# HOW TO COMPLETE THIS TASK
Please reply with one number only: how many lines in the entries below contain the string "camera".

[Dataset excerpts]
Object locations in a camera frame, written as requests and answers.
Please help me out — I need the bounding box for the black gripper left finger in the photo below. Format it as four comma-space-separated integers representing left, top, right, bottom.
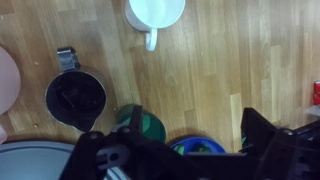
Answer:
59, 105, 188, 180

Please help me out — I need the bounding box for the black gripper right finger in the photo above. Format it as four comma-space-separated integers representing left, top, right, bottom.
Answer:
241, 107, 320, 180

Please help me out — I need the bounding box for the white mug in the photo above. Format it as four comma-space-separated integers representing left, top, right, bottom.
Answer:
124, 0, 187, 53

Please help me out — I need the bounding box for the small metal jug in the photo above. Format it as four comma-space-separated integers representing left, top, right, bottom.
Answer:
44, 46, 109, 133

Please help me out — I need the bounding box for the large pink mug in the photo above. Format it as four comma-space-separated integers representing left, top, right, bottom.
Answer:
0, 45, 22, 145

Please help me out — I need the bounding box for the green plastic cup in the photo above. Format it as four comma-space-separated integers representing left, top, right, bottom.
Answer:
114, 103, 167, 144

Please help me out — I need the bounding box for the red plastic piece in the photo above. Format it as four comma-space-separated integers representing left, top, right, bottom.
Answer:
312, 80, 320, 106

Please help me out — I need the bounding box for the blue plate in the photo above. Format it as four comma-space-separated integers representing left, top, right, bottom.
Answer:
168, 136, 227, 157

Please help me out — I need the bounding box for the round metal tray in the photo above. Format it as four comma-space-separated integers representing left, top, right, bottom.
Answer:
0, 140, 130, 180

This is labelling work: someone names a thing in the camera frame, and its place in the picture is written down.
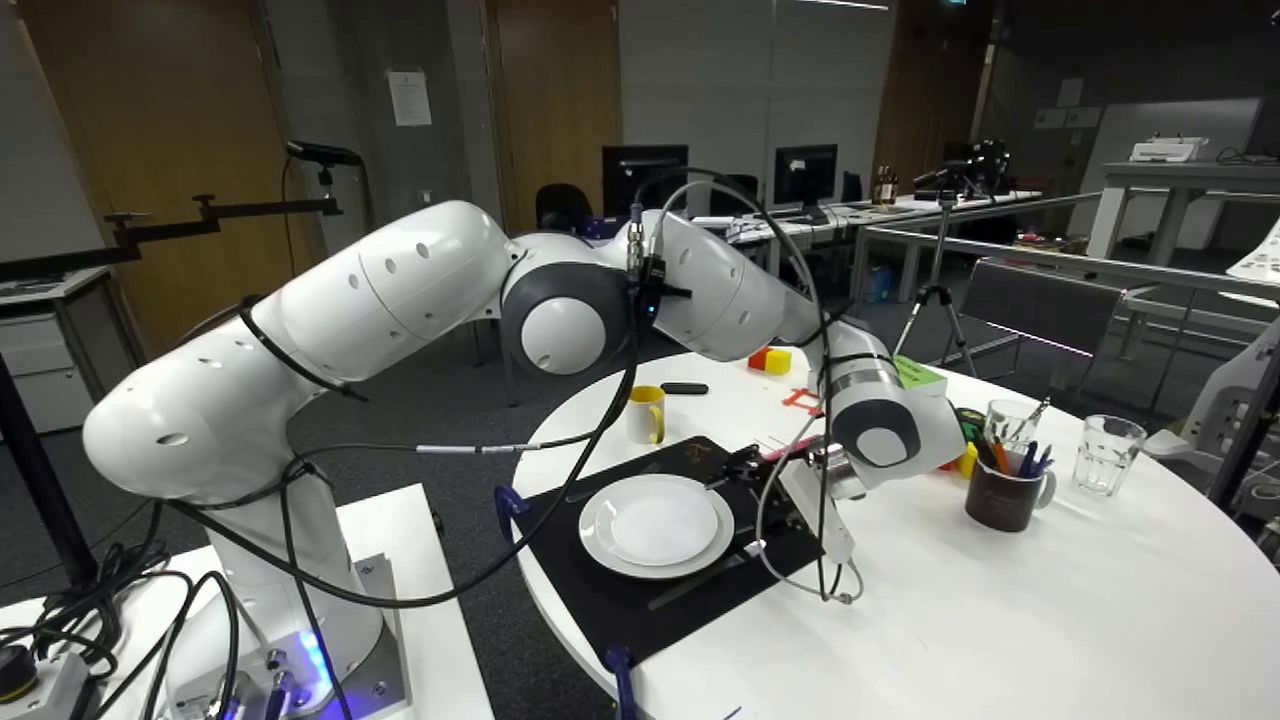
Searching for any black placemat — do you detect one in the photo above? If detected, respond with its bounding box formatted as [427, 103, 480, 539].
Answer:
[511, 431, 851, 673]

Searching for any black metal post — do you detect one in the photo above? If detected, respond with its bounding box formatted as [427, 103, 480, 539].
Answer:
[0, 356, 105, 591]

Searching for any grey metal table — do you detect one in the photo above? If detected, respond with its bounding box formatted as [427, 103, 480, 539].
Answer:
[1081, 156, 1280, 267]

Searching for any black office chair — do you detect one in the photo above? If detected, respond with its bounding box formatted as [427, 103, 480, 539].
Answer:
[532, 181, 599, 239]
[705, 167, 764, 222]

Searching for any white mobile machine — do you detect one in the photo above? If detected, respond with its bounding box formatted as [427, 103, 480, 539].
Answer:
[1177, 318, 1280, 472]

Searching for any small white plate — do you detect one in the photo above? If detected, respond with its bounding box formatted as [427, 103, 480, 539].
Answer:
[584, 477, 730, 574]

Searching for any red plastic frame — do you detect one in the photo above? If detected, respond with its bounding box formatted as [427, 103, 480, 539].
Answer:
[779, 385, 832, 420]

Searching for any grey table knife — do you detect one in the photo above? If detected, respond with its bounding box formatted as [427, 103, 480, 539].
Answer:
[642, 548, 751, 615]

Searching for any black pen cup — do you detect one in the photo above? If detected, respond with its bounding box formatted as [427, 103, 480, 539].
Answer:
[959, 451, 1058, 539]

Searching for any black tripod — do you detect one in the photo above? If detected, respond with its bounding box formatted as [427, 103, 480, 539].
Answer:
[889, 164, 988, 381]

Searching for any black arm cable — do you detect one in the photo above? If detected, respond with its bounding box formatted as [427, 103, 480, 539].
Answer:
[163, 164, 873, 622]

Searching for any clear drinking glass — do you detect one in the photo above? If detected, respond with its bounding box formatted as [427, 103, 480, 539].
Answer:
[1068, 412, 1150, 505]

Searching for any grey metal railing frame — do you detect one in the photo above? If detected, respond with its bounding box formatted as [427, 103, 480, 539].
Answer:
[851, 188, 1280, 304]

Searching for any white paper sheet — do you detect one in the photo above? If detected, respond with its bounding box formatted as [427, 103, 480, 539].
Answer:
[383, 65, 438, 132]

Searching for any white power strip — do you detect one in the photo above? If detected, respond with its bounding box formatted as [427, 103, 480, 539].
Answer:
[0, 637, 95, 720]

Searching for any black computer monitor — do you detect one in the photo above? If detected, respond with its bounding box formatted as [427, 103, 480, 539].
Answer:
[767, 142, 845, 213]
[597, 142, 696, 223]

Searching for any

# FINAL ANSWER
2